Another major goal of our work is to translate the gene signature of breast-cancer stem cells into new treatments that specifically target cancer stem cells. Existing chemo-therapy drugs and radiation are often quite effective at debulking breast tumors but fail to kill cancer stem cells because they are slow dividing and resistant to DNA damage and apoptosis. This failure to eradicate cancer stem cells could explain why breast cancer sometimes recurs after many years of apparent remission. We will use the gene signatures of breast-cancer stem cells as a molecular blueprint to find signaling networks that we can target with drugs, some of which may already be available.

As an example of this approach, our preliminary results from cultured human breast-cancer cells point to specific survival proteins in the Bcl-2 family that are highly expressed in breast-cancer stem cells but not in non-stem cancer cells. Recently, small molecule inhibitors of these Bcl-2 family proteins have been developed, which we plan to test against breast-cancer stem cells in the near future.

Is Northwestern a good place to do translational research?

Without a doubt. I think the very existence of the Drew Senyei MD Awards and the recent formation of the Northwestern Clinical and Translational Sciences (NUCATS) Institute indicate a genuine commitment to this kind of research. We also have access to a large and diverse patient population at Northwestern Memorial Hospital and a growing number of basic scientists who want to apply emerging technologies like chemical biology, RNA inter-ference, and nanotechnology to human diseases. We are fortunate at Northwestern to have all the required elements already in place.

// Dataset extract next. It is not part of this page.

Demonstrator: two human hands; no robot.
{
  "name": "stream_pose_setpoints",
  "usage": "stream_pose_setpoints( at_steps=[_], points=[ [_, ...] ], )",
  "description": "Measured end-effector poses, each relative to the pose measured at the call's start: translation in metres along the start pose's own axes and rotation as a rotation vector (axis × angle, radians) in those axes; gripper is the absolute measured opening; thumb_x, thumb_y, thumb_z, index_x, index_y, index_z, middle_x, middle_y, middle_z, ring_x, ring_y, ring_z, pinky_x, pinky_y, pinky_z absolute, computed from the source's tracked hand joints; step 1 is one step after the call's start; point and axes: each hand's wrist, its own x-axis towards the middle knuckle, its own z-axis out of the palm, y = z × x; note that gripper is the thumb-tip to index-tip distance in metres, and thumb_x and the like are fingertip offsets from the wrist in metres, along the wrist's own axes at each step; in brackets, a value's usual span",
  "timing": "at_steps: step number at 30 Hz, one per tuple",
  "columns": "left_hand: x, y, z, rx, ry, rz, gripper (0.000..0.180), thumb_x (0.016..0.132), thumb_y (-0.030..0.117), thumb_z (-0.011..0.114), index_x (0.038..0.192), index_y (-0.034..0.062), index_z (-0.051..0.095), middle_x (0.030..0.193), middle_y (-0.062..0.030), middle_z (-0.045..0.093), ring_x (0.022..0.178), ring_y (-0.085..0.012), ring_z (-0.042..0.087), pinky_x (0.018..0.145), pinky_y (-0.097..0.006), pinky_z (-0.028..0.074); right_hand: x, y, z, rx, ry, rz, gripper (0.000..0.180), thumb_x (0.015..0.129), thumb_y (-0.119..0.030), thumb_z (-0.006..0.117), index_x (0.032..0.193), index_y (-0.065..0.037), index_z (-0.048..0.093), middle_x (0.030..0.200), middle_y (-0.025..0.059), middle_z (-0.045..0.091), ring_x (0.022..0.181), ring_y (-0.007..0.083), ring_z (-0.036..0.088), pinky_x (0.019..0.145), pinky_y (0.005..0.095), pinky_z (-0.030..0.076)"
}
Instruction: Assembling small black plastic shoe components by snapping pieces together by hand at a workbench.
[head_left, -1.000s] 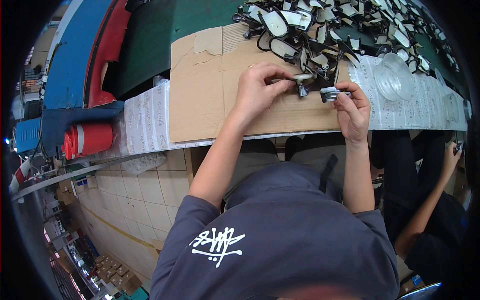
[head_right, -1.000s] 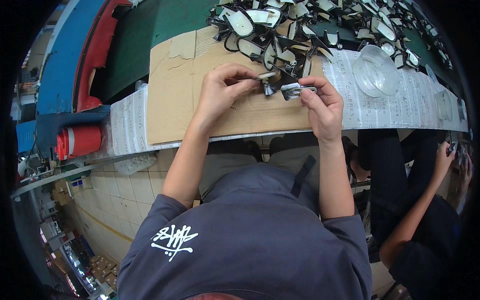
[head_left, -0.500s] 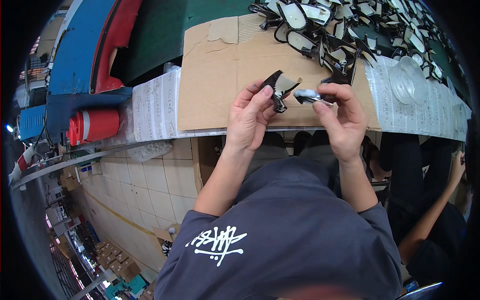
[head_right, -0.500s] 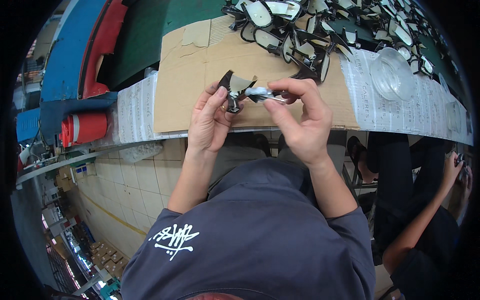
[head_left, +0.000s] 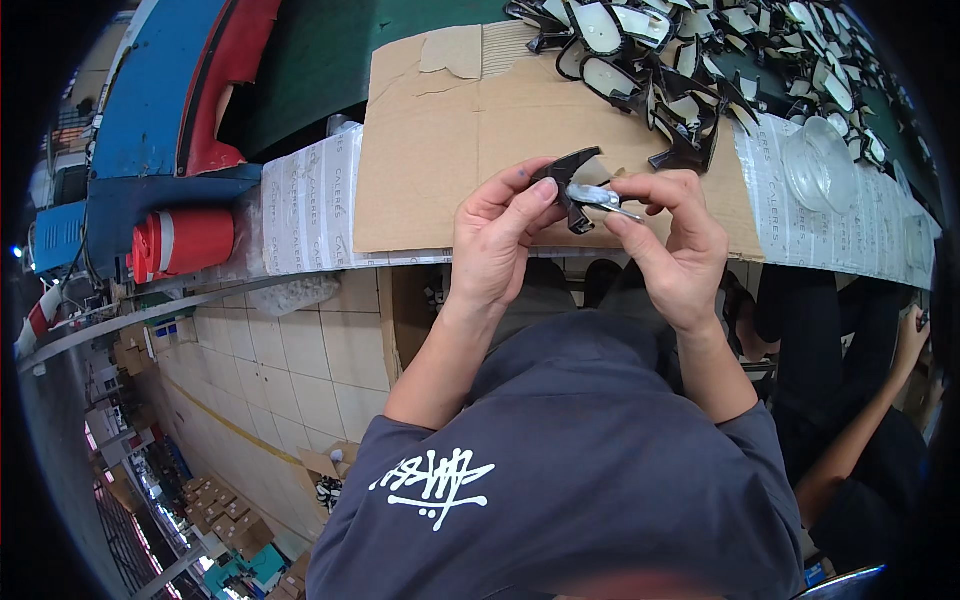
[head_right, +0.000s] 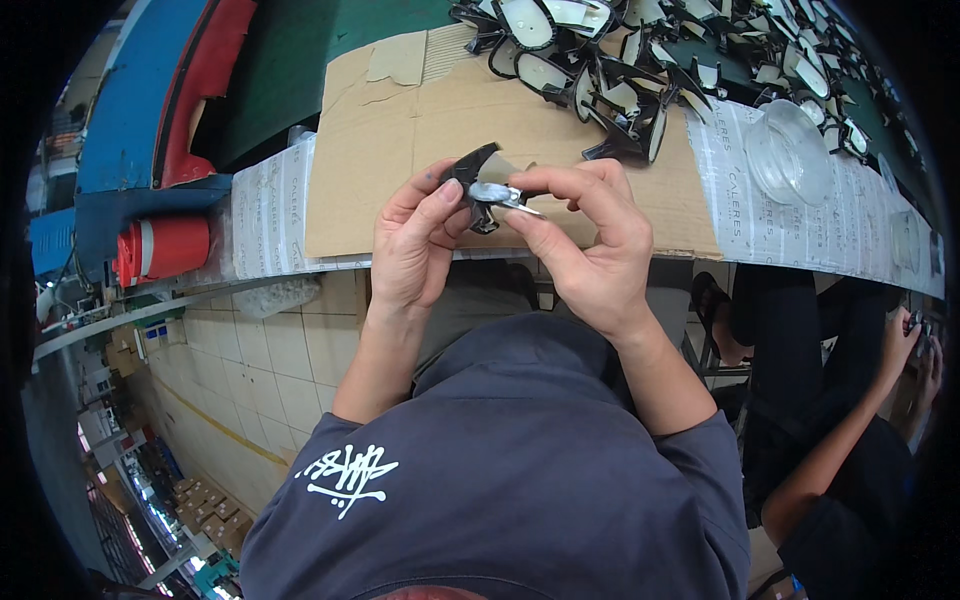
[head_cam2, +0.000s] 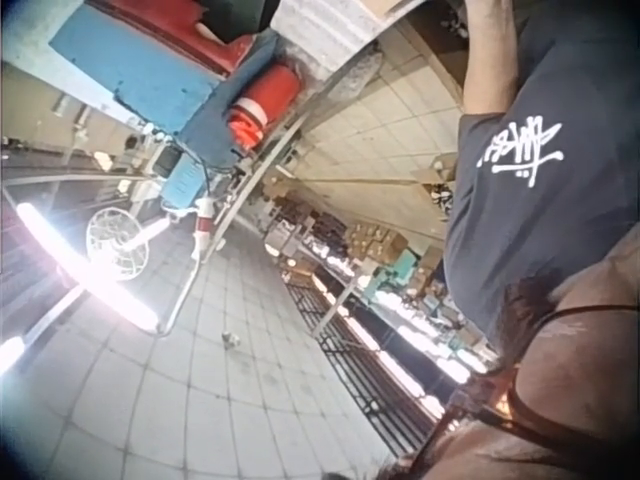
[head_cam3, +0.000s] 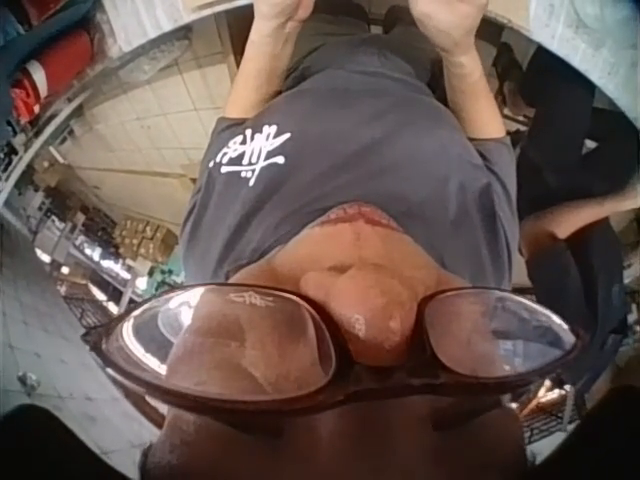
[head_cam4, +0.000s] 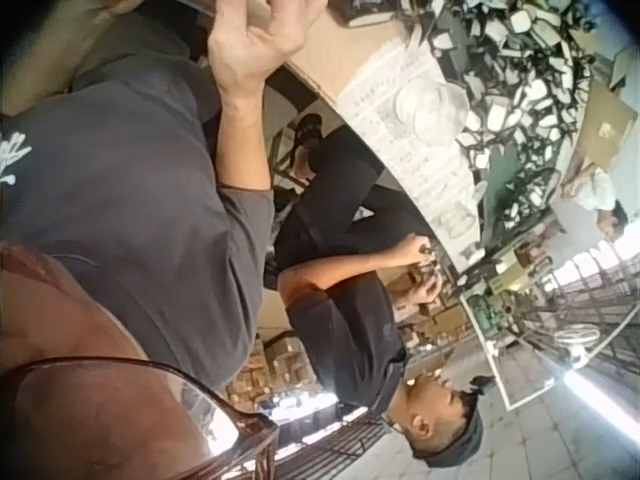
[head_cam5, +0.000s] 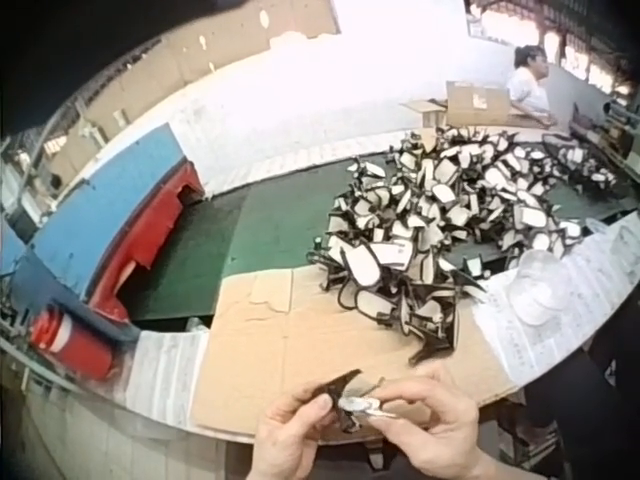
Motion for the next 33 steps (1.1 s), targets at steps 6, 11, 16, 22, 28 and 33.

The team of Northwestern collaborators we put together for our translational project illustrates this point nicely. Seema Khan, surgery, and Bill Gradishar, medicine, are clinicians and clinician investigators who treat breast cancer patients and understand the most urgent, unmet needs of their patients. Their unique perspective drives many of the questions that we seek to answer in the laboratory. They also provide us with access to patients and tumors, and they will design and direct all of the clinical interventions that emerge from our studies. Charles Clevenger, pathology, will assist us in translating the gene signatures of breast-cancer stem cells into new biomarkers that we hope will better predict prognosis and treatment response for breast cancer patients. This will require developing methods to detect protein expression of stem-cell markers in breast-cancer tissue. John Kessler, neurology, has been helping us to understand and grow stem cells. Marty Watterson and the Center for Drug Discovery and Chemical Biology will provide invaluable input in the design and testing of breast-cancer stem cell-targeted drugs. And then there’s me. In addition to directing most of the breast-cancer stem cell work in my own laboratory, I have to make sure the clinical and basic science agendas remain in sync as the project moves forward. I guess that makes me both a cheerleader and a coach.

Do you have anything else you would like to share with CenterPiece?

I want to thank all the bright, hard-working, and creative people that I’ve been fortunate to recruit to my laboratory. I won’t name them all, but I would like to especially thank Fruma Yehiely, who has spearheaded the breast-cancer stem cell work in my group, and José Moyano who spent many hours working out the details of the 3D tissue-culture system.